The instrument of conveyance involved in the instant case is substantially the same as that which was involved in Mrs. J. G. Pugh, Sr., Executrix, supra. Following the above cited authorities, we hold that the respondent did not err in refusing to allow depletion deductions from the $55,526.32 received by Mrs. Lena Brown in 1921 from the sale of mineral rights, and from the $56,491.23 received by Mrs. Hazel McDonald in 1921 from the sale of mineral rights.
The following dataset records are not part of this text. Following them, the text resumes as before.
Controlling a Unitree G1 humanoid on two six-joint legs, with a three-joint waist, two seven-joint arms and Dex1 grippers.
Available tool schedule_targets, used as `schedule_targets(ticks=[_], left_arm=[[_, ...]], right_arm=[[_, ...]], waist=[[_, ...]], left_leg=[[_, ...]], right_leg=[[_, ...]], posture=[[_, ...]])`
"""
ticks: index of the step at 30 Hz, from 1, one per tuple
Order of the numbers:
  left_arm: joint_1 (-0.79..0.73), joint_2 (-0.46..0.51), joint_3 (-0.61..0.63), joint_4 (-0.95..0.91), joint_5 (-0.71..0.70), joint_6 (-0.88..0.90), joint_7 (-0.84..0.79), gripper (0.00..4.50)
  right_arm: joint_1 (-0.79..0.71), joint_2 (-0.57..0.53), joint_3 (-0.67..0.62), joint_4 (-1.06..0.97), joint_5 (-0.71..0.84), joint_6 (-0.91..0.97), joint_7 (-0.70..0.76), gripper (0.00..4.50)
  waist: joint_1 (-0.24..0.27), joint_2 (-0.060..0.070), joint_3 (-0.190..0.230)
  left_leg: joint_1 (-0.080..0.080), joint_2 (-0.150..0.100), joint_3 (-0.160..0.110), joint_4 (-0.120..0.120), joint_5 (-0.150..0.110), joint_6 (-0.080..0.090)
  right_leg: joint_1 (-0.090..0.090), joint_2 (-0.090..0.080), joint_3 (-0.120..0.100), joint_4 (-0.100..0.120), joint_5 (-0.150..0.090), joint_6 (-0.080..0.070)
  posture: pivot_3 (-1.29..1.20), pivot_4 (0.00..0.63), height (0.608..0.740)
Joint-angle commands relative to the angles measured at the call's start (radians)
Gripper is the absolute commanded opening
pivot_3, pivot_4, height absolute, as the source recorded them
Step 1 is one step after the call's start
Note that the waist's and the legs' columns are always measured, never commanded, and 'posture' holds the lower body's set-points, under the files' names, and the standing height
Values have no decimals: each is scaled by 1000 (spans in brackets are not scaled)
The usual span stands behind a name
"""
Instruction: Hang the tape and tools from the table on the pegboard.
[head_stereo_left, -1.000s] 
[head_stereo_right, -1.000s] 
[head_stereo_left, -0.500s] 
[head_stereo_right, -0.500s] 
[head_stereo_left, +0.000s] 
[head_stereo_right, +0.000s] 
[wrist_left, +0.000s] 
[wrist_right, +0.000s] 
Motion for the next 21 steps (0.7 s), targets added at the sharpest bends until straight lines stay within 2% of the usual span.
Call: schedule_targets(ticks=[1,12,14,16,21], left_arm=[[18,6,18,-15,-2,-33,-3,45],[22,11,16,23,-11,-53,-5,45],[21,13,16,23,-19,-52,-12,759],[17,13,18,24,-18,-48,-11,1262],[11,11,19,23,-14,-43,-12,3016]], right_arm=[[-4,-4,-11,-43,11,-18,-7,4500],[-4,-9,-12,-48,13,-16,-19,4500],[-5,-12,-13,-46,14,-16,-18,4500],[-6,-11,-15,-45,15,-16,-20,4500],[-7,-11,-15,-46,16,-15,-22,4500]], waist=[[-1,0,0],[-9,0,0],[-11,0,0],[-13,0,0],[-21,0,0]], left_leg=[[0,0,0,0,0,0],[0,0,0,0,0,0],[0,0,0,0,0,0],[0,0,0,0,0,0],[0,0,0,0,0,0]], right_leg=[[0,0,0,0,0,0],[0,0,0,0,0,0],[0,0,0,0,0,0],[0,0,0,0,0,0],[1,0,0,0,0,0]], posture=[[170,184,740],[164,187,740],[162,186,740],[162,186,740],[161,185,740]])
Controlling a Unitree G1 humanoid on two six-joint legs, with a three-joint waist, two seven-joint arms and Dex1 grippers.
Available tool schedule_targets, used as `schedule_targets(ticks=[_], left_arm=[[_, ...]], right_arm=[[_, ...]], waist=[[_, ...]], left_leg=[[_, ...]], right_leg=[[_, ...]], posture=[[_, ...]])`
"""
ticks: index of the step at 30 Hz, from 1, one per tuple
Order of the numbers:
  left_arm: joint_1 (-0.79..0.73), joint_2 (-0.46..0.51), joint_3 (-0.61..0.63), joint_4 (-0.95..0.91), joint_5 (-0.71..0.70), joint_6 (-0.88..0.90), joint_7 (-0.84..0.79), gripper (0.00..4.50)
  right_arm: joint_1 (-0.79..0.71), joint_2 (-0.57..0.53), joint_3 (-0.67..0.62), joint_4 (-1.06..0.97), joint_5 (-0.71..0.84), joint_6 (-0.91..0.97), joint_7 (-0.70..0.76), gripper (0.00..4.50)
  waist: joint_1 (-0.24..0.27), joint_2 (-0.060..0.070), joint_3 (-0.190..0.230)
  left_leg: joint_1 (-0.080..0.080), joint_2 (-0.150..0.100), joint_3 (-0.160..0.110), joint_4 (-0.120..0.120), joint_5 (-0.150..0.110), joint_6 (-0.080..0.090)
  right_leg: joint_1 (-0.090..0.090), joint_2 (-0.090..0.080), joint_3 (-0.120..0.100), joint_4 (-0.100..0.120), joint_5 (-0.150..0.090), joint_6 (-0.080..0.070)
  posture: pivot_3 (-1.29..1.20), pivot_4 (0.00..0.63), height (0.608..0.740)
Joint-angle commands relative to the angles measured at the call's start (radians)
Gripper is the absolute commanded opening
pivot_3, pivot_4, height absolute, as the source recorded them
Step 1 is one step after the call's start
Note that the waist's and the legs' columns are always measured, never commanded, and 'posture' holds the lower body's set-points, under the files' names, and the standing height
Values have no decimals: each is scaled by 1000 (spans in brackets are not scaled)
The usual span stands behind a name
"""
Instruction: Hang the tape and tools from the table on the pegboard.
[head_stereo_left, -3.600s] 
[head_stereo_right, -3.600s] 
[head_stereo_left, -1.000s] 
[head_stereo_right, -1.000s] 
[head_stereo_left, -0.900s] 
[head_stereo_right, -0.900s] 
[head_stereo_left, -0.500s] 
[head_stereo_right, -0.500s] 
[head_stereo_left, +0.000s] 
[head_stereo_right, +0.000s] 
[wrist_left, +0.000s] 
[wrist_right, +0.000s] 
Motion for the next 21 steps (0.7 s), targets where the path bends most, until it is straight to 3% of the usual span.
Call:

We now take up respondent’s contention that the above stated amounts received by petitioners, Mrs. Lena Brown and Mrs. Hazel McDonald, in 1921 were from the sale of their separate property and the amounts were therefore separate income and that petitioners erred in returning these amounts on their income-tax returns as community income, and that the deficiencies should be recomputed on the basis that such income was the separate income of Mrs. Lena Brown and Mrs. Hazel McDonald and not the community income of *36themselves and husbands. This contention of respondent must be sustained. The same question was recently before the U. S. Circuit Court of Appeals for the Fifth Circuit in the case of Lucas v. Baucum, 50 Fed. (2d) 806, and the court there held that where land inherited by a wife in Louisiana was administered by her husband, who in 1921 negotiated oil leases and sold part of the retained royalty interest, profit from such sale is separate property of the wife, and not community income, pursuant to Louisana statutes. The court said: “We think it perfectly plain that upon no reasonable theory can a sale, as here, by the wife of a part of her mineral interests operate to convert separate into community property.”
Following the above quoted authority, we sustain respondent on this issue.

Decision will be entered u/nder Rule SO.